Das Städtchen Sutera auf Sizilien hat gerade einmal 1.500 Einwohner. Viele Menschen haben im Zuge der Krise die Region verlassen. Doch jetzt hofft man auf einen Umschwung und den sollen ausgerechnet Flüchtlinge bringen. Die Idee: In leer stehenden Häusern Flüchtlingen ein neues Zuhause bieten, sie gut integrieren und dadurch gleichzeitig die Geschäfte vor Ort ankurbeln.

Von Tillmann Kleinjung |
    Afrikanische Flüchtlinge auf Sizilien sind in Wärmedecken eingehüllt.

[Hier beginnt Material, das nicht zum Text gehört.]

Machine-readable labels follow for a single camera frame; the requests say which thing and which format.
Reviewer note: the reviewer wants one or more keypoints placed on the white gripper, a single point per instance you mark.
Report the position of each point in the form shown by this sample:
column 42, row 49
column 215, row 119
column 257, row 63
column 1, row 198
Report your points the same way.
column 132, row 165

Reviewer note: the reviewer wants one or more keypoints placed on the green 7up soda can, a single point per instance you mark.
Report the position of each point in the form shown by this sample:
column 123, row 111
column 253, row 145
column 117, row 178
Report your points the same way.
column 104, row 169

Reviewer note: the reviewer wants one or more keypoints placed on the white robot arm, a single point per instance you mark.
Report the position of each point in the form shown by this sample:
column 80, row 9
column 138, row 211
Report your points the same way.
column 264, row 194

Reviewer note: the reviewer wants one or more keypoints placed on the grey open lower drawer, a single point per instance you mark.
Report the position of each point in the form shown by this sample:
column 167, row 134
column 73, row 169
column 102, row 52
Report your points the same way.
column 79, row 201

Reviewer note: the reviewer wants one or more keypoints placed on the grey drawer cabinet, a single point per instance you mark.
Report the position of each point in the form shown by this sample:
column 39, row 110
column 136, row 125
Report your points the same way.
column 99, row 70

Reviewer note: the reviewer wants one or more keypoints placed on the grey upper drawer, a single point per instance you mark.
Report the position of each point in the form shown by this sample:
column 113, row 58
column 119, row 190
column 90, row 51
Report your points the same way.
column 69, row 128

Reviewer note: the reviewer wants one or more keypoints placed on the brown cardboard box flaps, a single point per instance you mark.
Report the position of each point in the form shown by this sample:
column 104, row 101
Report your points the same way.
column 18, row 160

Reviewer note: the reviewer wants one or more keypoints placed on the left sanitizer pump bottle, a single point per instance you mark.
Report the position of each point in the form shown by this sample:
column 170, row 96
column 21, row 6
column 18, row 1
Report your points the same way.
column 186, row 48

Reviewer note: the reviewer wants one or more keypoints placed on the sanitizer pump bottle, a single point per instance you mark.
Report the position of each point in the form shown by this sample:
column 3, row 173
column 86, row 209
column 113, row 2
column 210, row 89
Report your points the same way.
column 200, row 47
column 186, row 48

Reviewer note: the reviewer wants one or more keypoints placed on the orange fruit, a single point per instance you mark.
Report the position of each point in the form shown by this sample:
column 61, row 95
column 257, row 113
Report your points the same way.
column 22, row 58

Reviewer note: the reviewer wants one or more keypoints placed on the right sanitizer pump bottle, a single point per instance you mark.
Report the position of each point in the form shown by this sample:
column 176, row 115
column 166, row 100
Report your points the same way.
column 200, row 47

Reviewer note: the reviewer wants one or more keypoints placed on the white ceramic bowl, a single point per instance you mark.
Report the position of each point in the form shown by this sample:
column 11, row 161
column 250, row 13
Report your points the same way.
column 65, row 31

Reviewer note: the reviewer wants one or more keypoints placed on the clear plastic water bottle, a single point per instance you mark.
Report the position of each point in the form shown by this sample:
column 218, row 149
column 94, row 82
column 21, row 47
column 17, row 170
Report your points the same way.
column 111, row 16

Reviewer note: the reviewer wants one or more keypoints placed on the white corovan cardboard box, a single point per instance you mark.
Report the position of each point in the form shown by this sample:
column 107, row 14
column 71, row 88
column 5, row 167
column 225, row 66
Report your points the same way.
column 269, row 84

    Die südsizilianische Kleinstadt Sutera öffnet sich für Flüchtlinge und will damit auch gegen die Wirtschaftskrise kämpfen. (picture alliance / dpa / Olivier Corsan)
    Nach dem Zweiten Weltkrieg hatte Sutera auf Sizilien noch 5.000 Einwohner. Heute nur mehr 1.500. Sutera ist ein kleines Städtchen auf einem Hügel. In the middle of nowhere. Agrigento, die nächste, größere Stadt ist 50 Autominuten entfernt. Das Meer kann man hinter den Bergen Siziliens nur erahnen. Und dennoch hat die jüngste Geschichte von Sutera mit dem Meer zu tun und mit dem 3. Oktober 2013. Damals ertranken vor der Mittelmeerinsel Lampedusa mehr als 350 Flüchtlinge.

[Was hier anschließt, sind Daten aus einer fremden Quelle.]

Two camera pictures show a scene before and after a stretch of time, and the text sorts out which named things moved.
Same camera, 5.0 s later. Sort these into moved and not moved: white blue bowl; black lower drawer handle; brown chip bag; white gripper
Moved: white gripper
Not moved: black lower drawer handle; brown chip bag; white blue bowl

    "Nach der Tragödie von Lampedusa wurden die Gemeinden aufgefordert, Grabstätten auf ihren Friedhöfen zur Verfügung zu stellen. Wir hatten keine und haben gedacht: Es ist besser lebende statt tote Menschen aufzunehmen."
    Überzeugungsarbeit gegen Vorurteile
    Giuseppe Grizzanti, der Bürgermeister von Sutera, musste am Anfang natürlich etwas Überzeugungsarbeit leisten. Nicht alle im Ort waren von der Aussicht begeistert, Flüchtlinge aufzunehmen. "Es gab etwas Opposition", sagt Grizzanti. Doch die ist verschwunden, als die ersten Familien ankamen, in die leeren Wohnungen zogen und seine Stadt wieder mit Leben erfüllten.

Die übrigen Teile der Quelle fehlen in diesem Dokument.